MAIN RESULTS AND THE ROLE OF CHANCE: Six women were excluded retrospectively from the analysis. Multivariate analysis of the primary outcome baseline dilatation showed a significant influence on route of administration (P = 0.034, 95% confidence interval (CI) -2.202, -0.086) as well as the interaction variable between route of administration and total priming time (P = 0.042, 95% CI 0.00, 0.016), with the vaginal route becoming more effective with longer priming time.
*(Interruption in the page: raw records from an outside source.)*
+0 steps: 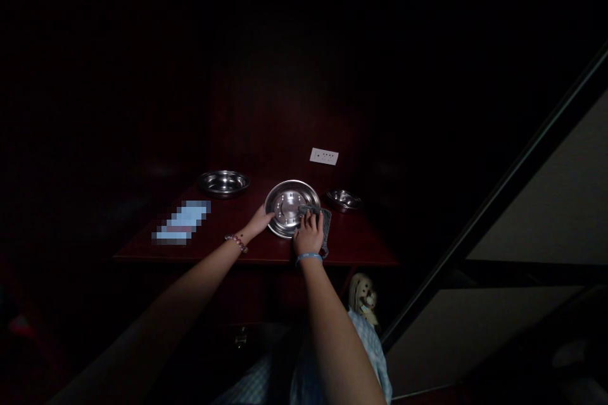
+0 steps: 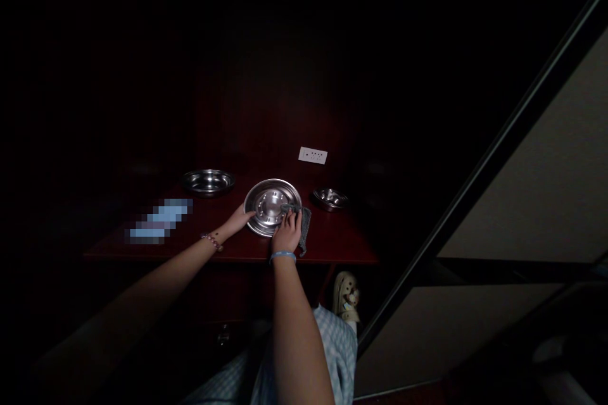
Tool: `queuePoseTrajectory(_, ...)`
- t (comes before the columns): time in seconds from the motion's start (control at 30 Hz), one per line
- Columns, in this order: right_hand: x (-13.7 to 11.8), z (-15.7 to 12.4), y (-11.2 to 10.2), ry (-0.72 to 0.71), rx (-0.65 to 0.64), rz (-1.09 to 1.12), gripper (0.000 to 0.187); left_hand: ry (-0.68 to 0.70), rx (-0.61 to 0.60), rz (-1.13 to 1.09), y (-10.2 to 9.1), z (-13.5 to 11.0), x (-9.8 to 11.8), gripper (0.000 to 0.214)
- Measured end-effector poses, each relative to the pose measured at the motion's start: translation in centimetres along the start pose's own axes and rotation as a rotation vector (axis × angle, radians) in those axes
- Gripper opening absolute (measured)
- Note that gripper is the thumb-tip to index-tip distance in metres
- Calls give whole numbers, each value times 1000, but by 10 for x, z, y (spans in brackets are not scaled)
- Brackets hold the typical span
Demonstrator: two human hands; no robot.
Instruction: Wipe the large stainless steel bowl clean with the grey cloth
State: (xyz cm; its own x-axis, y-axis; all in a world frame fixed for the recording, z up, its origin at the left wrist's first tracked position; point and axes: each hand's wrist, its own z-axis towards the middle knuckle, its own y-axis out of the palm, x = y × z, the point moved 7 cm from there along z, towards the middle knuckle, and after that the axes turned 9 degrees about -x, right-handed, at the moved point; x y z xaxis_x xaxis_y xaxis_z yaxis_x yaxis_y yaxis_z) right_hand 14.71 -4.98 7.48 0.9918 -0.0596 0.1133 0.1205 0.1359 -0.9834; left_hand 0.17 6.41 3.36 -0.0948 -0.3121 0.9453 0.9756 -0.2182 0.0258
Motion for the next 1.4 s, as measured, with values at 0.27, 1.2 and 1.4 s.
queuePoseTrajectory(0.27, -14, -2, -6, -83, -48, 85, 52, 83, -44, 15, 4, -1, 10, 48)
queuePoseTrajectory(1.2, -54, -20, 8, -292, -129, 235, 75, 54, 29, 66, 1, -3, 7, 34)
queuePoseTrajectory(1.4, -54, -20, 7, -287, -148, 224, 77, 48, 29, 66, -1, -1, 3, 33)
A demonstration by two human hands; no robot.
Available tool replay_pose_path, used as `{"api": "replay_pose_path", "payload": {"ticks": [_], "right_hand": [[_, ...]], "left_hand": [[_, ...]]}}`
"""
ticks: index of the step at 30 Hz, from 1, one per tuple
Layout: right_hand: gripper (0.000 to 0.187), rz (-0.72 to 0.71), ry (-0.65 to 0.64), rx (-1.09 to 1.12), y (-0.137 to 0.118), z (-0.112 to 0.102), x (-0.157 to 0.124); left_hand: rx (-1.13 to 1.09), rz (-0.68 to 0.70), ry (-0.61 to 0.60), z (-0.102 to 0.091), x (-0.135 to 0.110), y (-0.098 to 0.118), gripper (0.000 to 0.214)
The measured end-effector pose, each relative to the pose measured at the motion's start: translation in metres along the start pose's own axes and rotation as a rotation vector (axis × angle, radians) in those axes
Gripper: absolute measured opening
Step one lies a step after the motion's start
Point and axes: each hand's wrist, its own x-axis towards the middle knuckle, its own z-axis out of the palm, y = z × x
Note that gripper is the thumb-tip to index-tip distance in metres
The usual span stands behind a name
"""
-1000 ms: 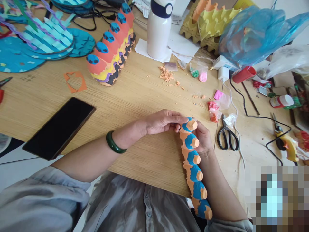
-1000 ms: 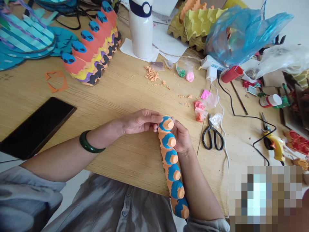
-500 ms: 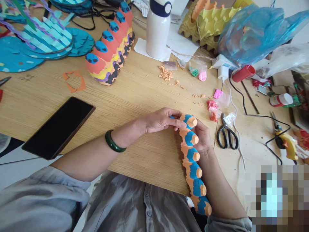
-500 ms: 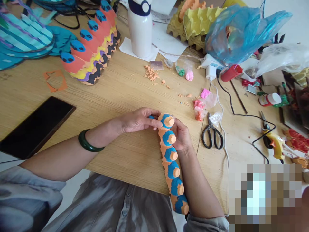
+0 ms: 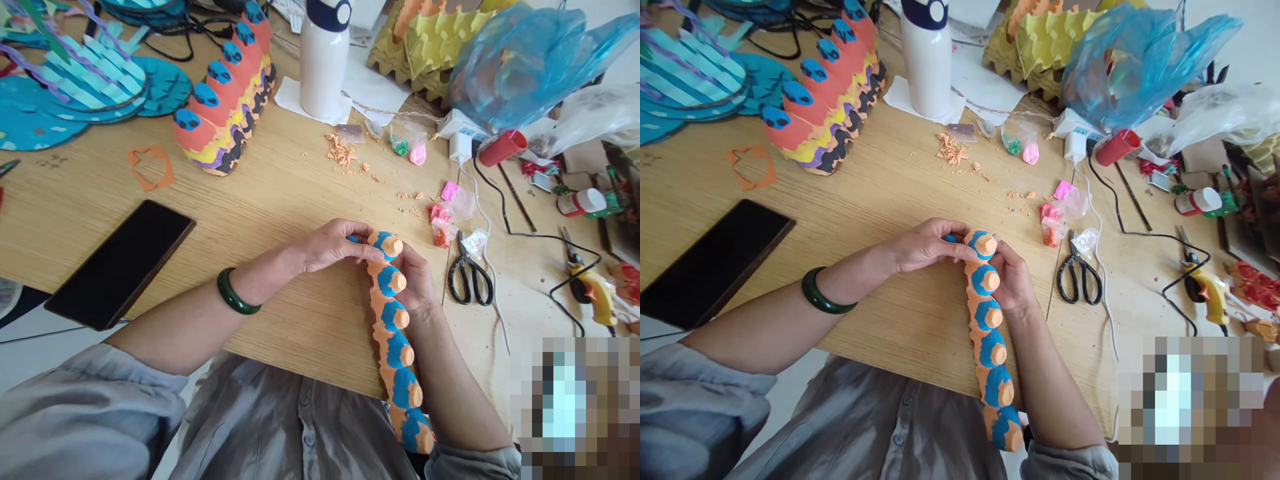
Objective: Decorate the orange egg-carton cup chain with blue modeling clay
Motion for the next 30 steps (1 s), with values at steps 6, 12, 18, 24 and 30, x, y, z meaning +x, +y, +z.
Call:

These factors also had a significant influence on the peak force (administration route P = 0.042, 95% CI 0.221, 12.427, interaction P = 0.049, 95% CI -0.089, 0.000) and cumulative force (administration route P = 0.023, 95% CI 3.142, 40.877, interaction P = 0.026, 95% CI -0.293, -0.019) used for dilatation. The total priming time had a significant influence on bleeding before surgery, with more women bleeding the longer the total priming time (P = 0.003, 95% CI 2.203, 49.706). For abdominal pain before surgery there was a significant influence of administration route (P = < 0.001 95% CI 0.028, 0.235) and the interaction variable between administration route and priming time (P = 0.003, 95% CI 2.005, 30.757) with more women in the sublingual group experiencing abdominal pain the longer the priming time. The groups did not differ regarding duration of surgery, amount of bleeding and rate of side effects, such as nausea and shivering. Women in our study preferred vaginal treatment, as they disliked the taste of the misoprostol tablets. Vaginal treatment was also perceived as quicker to administer (P = 0.0001).

LIMITATIONS, REASONS FOR CAUTION: The cervical tissue has viscoelastic properties, i.e. tissue resistance to mechanical dilatation depends also on the rate at which dilatation is performed. The ideal measurement of dilatation force should therefore also record the rate and time of dilatation. To ensure comparability, only nulliparous women without prior cervical surgery were recruited. In addition, time of dilatation was recorded and did not differ between the groups, and it is therefore assumed that dilatation took place at approximately the same rate. A limitation is that the study was conducted over a long time period because there was only one tonometer, decreasing numbers of surgical abortions and the fact that the main author was on a rotation schedule. In addition, the study was not powered to detect differences in side effects.

WIDER IMPLICATIONS OF FINDINGS: Priming with misoprostol is recommended prior to surgical abortion. The priming interval of misoprostol may be reduced to 1 h after sublingual administration but not after vaginal administration. The results of the present study will increase choice and flexibility in cervical priming.

STUDY FUNDING/COMPETING INTERESTS: The Swedish research council (521-2009-2605), Swedish Council for Working Life and Social Research (1404/08), Stockholm County Council and Karolinska Institutet (ALF 2009-2012). All authors declare that they have no conflicts of interest.

TRIAL REGISTRATION NUMBER: www.clincaltrials.gov, NCT 01933360.